Pappas v Moody's Inv. Serv.
2022 NY Slip Op 01249 [202 AD3d 630]
February 24, 2022
Appellate Division, First Department
Published by New York State Law Reporting Bureau pursuant to Judiciary Law § 431.
As corrected through Wednesday, March 30, 2022


[*1]
 Christopher Pappas, Appellant,
v
Moody's Investor Service, Respondent.

Kraus & Zuchlewski LLP, New York (Pearl Zuchlewski of counsel), for appellant.

Morgan, Lewis & Bockius LLP, New York (Kenneth J. Turnbull of counsel), for respondent.

Order, Supreme Court, New York County (Paul A. Goetz, J.), entered January 25, 2021, which granted defendant's motion to dismiss the complaint and denied plaintiff's cross motion for leave to file a second amended complaint, unanimously affirmed, without costs.

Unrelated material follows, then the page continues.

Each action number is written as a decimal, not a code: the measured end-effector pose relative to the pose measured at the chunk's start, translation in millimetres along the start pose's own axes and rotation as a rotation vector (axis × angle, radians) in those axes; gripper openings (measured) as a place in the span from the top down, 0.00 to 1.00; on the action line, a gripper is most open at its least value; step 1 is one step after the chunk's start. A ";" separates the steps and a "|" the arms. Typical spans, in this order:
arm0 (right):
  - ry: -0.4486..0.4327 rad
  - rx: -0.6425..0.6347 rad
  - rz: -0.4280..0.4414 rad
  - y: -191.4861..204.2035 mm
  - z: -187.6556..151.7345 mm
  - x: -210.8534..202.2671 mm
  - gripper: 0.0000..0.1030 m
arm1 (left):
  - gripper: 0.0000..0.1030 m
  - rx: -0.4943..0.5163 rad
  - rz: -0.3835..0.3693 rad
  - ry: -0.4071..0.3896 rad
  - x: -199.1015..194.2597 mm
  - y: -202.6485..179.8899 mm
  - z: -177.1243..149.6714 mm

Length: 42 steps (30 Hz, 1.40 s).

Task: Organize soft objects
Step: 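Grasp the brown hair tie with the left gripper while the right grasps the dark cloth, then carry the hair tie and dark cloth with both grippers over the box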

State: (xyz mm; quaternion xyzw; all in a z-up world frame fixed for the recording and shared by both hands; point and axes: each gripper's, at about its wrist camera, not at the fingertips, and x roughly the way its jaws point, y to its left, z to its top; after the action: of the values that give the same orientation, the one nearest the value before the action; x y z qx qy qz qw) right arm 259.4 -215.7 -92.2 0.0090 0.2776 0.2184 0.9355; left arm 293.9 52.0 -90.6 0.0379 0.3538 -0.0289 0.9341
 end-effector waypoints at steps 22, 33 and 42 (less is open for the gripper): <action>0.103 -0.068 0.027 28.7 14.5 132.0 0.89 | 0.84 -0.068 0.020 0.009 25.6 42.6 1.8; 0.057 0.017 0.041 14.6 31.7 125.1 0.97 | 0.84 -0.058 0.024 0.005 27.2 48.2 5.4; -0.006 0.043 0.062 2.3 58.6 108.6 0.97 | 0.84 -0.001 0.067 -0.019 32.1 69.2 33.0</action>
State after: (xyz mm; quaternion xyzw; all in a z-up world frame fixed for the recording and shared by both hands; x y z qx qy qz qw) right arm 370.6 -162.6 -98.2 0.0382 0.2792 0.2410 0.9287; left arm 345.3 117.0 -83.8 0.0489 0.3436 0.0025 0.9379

The complaint fails to state causes of action for discrimination and retaliation under the State and City Human Rights Laws (Executive Law § 296 and Administrative Code of City of NY § 8-107). It fails to allege that plaintiff is a member of a protected class (see Matter of Local 621 v New York City Dept. of Transp., 178 AD3d 78, 81 [1st Dept 2019], lv dismissed 35 NY3d 1106 [2020]) or that he was treated differently or less well than his female coworkers (see e.g. Massaro v Department of Educ. of the City of N.Y., 121 AD3d 569 [1st Dept 2014], lv denied 26 NY3d 903 [2015]). Plaintiff's argument that defendant, his former employer, could institute a sham sexual harassment claim against him only because he is male is unavailing. In any event, he failed to establish that female coworkers who engaged in similar behavior were not investigated for sexual harassment. The complaint contains no allegations of comments or references to his gender to support an inference of discriminatory animus (see Whitfield-Ortiz v Department of Educ. of City of N.Y., 116 AD3d 580, 581 [1st Dept 2014]).

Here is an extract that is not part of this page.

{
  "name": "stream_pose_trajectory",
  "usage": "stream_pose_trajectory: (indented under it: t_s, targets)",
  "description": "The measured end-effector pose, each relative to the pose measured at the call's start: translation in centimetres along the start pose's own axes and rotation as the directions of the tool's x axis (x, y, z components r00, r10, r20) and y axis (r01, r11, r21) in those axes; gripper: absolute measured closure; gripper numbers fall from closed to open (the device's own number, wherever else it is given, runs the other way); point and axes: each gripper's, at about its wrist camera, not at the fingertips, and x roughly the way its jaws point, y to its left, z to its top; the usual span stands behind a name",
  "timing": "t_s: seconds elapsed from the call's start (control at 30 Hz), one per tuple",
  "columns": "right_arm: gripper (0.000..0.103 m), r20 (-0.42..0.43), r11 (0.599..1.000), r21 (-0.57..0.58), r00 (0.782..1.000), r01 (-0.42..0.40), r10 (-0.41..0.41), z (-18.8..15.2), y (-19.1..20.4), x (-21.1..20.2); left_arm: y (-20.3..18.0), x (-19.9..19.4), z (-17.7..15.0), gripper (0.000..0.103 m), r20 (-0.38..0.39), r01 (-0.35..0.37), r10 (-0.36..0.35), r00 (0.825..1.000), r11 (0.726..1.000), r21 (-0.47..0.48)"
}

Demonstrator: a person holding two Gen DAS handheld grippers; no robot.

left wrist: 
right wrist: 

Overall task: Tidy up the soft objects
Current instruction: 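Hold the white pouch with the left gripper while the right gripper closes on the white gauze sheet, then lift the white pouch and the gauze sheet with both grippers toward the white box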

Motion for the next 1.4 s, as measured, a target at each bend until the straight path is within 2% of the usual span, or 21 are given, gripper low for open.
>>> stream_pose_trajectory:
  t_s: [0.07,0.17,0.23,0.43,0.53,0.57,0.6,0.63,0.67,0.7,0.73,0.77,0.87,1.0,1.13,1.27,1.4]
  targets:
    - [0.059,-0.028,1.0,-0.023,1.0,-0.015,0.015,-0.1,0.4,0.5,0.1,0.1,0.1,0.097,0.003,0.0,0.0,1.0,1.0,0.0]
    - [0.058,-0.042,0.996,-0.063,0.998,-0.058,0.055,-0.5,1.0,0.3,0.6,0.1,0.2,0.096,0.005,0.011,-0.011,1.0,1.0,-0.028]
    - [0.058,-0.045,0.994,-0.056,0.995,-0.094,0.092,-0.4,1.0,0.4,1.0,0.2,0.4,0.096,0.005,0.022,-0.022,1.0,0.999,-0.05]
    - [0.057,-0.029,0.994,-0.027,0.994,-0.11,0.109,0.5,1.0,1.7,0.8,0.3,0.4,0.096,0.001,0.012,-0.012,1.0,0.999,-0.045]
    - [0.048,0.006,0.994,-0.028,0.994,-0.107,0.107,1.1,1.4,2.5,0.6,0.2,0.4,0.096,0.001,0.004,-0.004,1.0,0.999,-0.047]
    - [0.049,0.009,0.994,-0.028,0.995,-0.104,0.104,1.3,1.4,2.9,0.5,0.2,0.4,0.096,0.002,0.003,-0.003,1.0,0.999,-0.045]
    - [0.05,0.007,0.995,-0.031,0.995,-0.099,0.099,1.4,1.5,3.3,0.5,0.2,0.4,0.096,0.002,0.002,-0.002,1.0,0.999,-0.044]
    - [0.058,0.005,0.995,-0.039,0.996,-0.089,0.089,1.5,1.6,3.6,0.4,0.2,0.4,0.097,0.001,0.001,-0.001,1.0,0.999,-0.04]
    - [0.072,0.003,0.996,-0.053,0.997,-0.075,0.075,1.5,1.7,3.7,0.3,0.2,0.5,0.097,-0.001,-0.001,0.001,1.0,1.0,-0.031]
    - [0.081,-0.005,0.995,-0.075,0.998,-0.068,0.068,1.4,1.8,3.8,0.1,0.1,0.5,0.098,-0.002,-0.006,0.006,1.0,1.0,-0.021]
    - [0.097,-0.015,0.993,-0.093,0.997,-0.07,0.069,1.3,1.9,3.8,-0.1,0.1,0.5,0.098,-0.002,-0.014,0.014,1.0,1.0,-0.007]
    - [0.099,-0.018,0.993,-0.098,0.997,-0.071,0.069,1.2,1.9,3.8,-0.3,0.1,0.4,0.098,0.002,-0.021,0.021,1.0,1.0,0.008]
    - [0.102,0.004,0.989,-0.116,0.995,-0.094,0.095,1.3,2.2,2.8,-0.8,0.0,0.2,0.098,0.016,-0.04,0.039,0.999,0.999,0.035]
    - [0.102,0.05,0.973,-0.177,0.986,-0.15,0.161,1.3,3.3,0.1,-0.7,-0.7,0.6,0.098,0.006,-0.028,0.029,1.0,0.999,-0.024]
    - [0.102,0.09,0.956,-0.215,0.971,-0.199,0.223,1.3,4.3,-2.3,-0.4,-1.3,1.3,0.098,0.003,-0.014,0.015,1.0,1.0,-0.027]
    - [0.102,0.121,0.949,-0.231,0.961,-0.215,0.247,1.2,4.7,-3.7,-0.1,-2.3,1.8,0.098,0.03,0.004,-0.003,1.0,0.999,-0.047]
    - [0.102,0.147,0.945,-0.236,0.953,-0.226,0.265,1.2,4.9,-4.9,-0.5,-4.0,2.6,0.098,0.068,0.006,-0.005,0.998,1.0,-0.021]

In support of the retaliation claim, the complaint fails to allege that plaintiff engaged in a protected activity and suffered an adverse employment action because of it (see Koester v New York Blood Ctr., 55 AD3d 447, 448-449 [1st Dept 2008]). Contrary to plaintiff's contentions, his participation in the sexual harassment investigation is not a protected activity, because he was the alleged harasser (cf. Sorrentino v Bohbot Entertainment & Media, 265 AD2d 245 [1st Dept 1999] [actions in opposition to practices forbidden by the Human Rights Laws are actions protected against retaliation]).

The complaint fails to state a cause of action for tortious interference with a prospective business advantage, because it does not allege specific facts that, if proven, would demonstrate that defendant was motivated solely by a desire to harm plaintiff (see Jacobs v Continuum Health Partners, 7 AD3d 312 [1st Dept 2004]) and that it used wrongful means to do so (see Carvel Corp. v Noonan, 3 NY3d 182, 191-192 [2004]). The motion court providently denied plaintiff leave to amend the complaint to assert additional facts in support of this claim, because "under no set of circumstances could plaintiff have made out a case for tortious interference with advantageous business relations" (Eighth Ave. Garage Corp. v H.K.L. Realty Corp., 60 AD3d 404, 405 [1st Dept 2009], lv dismissed 12 NY3d 880 [2009]). Concur—Acosta, P.J., Kapnick, Friedman, Singh, Pitt, JJ.